Adentro, en el calor de nuestra casa, con sus tetas chatas y desinfladas, mamá le estaba bailando al pobre Leoni, que vestido sólo con su camisita empinaba el porrón de ginebra y se chorreaba el cuello. Ella lo llamaba; él hacía que no con la cabeza -¿no se atrevería a acercarse a la señora del patrón?- y ella le bailaba y le gritaba algo que después coincidimos los tres en que era la frase “Dale, puto” y él seguía negándose -creo que no fingía- hasta que ella fue a la cama y se le montó encima y se le reía, mientras yo bajaba la mano derecha y acariciaba la conchita de Mag que volvía a empaparse, y los tres tratábamos de contener la risa que nos daba ver la cara seria de papá, que desde la sillita enana del rincón, vestido solo con su saco pijama de rayas azules y coloradas, trataba de tener enfocada la linterna sobre la peluca rubia que mamá le sacudía encima al pobre Leoni.

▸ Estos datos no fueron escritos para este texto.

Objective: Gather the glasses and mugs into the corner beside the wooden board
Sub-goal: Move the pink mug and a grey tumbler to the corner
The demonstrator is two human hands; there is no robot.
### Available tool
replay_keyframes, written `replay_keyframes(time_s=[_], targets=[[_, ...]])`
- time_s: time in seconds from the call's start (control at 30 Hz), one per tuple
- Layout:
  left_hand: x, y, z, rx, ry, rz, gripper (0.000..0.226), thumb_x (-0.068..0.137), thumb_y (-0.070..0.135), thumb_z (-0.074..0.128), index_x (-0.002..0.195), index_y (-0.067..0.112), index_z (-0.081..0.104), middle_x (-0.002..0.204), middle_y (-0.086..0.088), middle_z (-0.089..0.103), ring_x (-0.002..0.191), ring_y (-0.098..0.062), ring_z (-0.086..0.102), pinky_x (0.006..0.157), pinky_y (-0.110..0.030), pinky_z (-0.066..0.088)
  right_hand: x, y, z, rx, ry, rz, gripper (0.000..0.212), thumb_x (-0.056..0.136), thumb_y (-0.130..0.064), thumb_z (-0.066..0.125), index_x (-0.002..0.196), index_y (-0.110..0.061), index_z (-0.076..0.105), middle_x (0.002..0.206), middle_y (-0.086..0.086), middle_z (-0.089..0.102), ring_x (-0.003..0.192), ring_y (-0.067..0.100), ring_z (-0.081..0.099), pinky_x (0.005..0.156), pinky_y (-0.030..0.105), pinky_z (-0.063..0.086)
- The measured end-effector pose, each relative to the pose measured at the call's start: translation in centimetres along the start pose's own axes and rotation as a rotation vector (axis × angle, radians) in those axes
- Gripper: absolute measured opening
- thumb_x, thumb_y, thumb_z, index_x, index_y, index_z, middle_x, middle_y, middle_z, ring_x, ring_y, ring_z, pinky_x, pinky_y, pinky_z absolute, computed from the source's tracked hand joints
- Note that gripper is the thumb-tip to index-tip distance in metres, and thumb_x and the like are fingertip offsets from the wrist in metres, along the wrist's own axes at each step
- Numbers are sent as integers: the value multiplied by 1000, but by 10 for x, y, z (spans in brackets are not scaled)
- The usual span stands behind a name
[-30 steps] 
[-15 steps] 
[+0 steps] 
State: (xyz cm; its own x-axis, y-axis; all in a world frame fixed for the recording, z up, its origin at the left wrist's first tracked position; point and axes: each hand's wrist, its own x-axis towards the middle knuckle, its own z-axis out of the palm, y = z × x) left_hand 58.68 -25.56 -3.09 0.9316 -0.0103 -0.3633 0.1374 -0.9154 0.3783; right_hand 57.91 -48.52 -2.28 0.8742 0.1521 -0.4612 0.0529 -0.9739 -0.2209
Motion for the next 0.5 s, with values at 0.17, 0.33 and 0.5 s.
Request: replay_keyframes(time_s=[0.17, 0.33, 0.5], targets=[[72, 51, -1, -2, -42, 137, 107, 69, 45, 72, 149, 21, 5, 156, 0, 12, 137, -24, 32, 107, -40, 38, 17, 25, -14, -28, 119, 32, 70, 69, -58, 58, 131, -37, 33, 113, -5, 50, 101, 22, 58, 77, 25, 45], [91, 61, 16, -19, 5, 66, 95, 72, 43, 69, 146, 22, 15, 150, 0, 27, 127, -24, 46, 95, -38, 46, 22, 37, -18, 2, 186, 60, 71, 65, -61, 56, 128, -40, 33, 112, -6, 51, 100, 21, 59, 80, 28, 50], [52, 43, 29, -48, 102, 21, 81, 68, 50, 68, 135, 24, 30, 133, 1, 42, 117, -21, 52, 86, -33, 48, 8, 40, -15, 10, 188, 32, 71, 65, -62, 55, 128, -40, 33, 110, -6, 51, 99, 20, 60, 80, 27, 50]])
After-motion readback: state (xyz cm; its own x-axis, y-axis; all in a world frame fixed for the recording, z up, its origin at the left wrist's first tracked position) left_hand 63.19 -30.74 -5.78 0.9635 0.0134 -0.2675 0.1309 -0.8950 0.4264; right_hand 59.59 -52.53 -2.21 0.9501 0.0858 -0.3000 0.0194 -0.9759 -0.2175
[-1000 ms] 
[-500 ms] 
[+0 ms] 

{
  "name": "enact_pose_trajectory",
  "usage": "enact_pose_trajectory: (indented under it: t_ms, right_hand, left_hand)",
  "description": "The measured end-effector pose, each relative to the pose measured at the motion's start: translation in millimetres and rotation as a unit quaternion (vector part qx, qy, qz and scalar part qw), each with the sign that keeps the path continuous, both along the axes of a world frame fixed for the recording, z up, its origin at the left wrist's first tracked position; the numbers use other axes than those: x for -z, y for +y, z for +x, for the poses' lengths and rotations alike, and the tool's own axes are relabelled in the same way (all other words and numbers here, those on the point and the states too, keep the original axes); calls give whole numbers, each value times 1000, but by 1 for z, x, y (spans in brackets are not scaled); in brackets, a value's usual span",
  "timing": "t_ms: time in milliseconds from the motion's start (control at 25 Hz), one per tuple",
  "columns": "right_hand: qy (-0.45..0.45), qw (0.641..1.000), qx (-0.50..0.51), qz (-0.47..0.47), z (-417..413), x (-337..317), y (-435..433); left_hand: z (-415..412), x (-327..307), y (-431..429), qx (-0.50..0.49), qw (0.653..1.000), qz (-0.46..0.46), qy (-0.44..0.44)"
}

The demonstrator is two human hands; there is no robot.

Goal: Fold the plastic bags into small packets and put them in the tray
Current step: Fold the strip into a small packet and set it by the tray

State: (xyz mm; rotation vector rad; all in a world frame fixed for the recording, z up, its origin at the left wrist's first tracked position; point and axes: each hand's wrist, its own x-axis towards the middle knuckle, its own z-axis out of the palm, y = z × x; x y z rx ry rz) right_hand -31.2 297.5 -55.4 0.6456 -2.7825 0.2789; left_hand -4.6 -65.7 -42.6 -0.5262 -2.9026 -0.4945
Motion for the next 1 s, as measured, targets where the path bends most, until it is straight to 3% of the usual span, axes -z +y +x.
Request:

Mag me abrazaba, me acariciaba la espalda, el cuello y las pelotas y a cada instante me buscaba la cara para meter su lengua entre mis labios y los dientes, pero como no pude convencerla de que me chupase la pija -tendría asco, o no querría dejar de espiar lo que ocurría en el cuarto- empecé yo mismo a pajearme de nuevo con la derecha, mientras metía un dedo de la izquierda en el tubito tibio de Vicky y seguía acariciando con el pulgar esa conchita cálida, que se empezaba a mover acompasadamente aunque el resto del cuerpo le temblaba de frío. Acabé pronto, contra la manta impregnada por el olor de la conchita de Vicky, donde mi piel sentía esa humedad nueva y tibiona que me pareció más limpia que cualquiera de las que hasta entonces, con mis otros hermanos, habíamos besado y acariciado tantas veces en el departamento de Raúl.